The last step is to count the number of reads mapping to the features are are interested in. Quantitation can be done at multiple levels; from the level of counting the number of reads supporting a specific splicing event, to the number of reads aligning to an isoform of a gene or the total reads mapping to a known gene. We'll be quantitating the latter, the total number of reads that can uniquely be assigned to a gene. There are several tools to do this, we will use featureCounts because it is very fast and accurate.

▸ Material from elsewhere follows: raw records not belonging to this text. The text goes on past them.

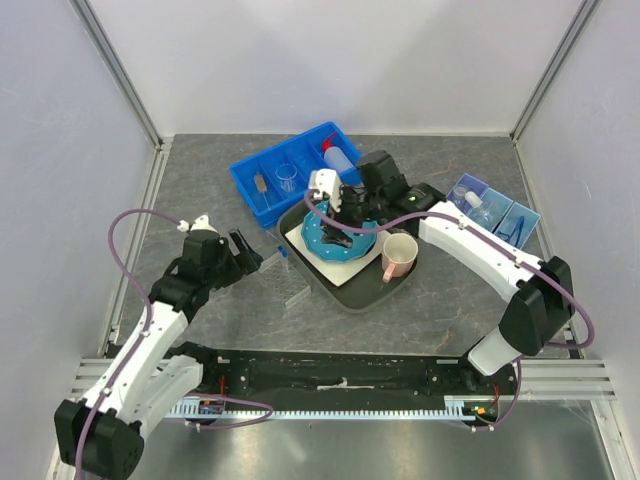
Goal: Organize the chemistry lab equipment
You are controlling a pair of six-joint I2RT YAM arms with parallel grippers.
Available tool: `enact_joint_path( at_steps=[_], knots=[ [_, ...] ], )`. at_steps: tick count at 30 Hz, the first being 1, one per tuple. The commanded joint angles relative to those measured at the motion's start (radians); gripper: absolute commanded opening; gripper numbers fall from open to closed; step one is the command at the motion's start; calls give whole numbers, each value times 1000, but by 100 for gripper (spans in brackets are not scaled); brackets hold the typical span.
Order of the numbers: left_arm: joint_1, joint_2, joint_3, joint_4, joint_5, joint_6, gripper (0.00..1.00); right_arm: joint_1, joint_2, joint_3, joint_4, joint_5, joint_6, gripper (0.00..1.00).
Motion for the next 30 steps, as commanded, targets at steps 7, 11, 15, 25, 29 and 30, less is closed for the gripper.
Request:
enact_joint_path(
  at_steps=[7, 11, 15, 25, 29, 30],
  knots=[
    [5, 246, 117, -140, -176, -336, 57, -124, -115, -183, 44, -206, 15, 83],
    [5, 361, 168, -148, -191, -347, 50, -167, -131, -219, 63, -237, 14, 85],
    [5, 490, 217, -147, -212, -339, 49, -215, -154, -266, 92, -289, 18, 87],
    [6, 685, 307, -96, -242, -286, 47, -325, -192, -361, 145, -405, 34, 89],
    [5, 748, 332, -95, -228, -276, 46, -330, -189, -365, 147, -419, 29, 89],
    [3, 757, 334, -93, -226, -275, 46, -330, -187, -366, 147, -421, 29, 89]
  ],
)
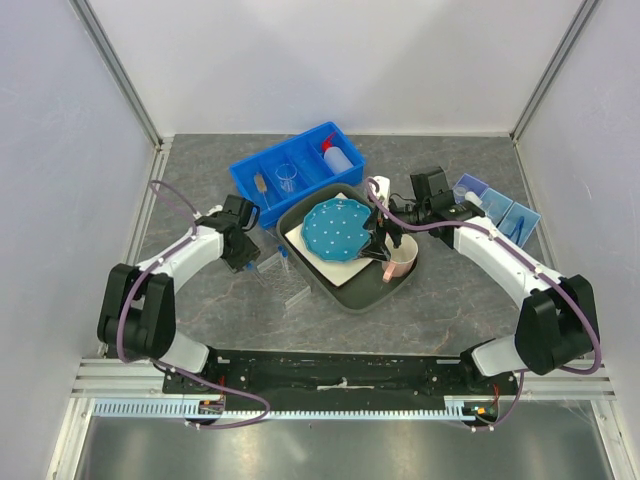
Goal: Organize the chemistry lab equipment
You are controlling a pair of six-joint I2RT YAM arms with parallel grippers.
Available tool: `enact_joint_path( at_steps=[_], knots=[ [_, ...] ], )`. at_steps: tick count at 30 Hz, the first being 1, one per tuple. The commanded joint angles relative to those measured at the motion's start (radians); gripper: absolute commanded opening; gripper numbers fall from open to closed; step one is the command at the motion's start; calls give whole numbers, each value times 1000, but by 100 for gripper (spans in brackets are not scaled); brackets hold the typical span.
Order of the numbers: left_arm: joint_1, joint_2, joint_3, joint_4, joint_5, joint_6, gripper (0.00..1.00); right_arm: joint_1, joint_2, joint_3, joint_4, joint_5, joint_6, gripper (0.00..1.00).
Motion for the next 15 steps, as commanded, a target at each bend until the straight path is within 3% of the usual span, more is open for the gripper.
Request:
enact_joint_path(
  at_steps=[1, 15],
  knots=[
    [2, 50, 49, 33, -35, 16, 45, -2, -27, -4, 43, -72, -6, 89],
    [2, 146, 27, 42, -58, 8, 38, -13, -28, -11, 35, -75, -26, 89]
  ],
)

    featureCounts --primary -a /groups/bcbio/biodata/genomes/Mmusculus/mm10/rnaseq/ref-transcripts.gtf -o combined.featureCounts L139_ESC_1_tophat/L139_ESC_1.bam L139_ESC_2_tophat/L139_ESC_2.bam L139_MEF_49_tophat/L139_MEF_49.bam L139_MEF_50_tophat/L139_MEF_50.bam

--primary tells featureCounts to only count the primary alignment for reads that map multiple times to the genome. This ensures we do not double count reads that map to multiple places in the genome.

We need to massage the format of this file so we can use it. We'll take the first column, which is the gene ids and every column after the 6th, which has the counts of each sample.

    sed 1d combined.featureCounts | cut -f1,7- | sed s/Geneid/id/ > combined.counts

This command means steam edit (sed) the file combined.featureCounts, delete the first line, keep the first column and everything the 7th column on and change the phrase Geneid to id. This outputs a file in a format with I rows of genes and the J columns of samples. Each cell is the number of reads that can be uniquely assigned to the gene i the sample j. This file is of suitable format for loading into R.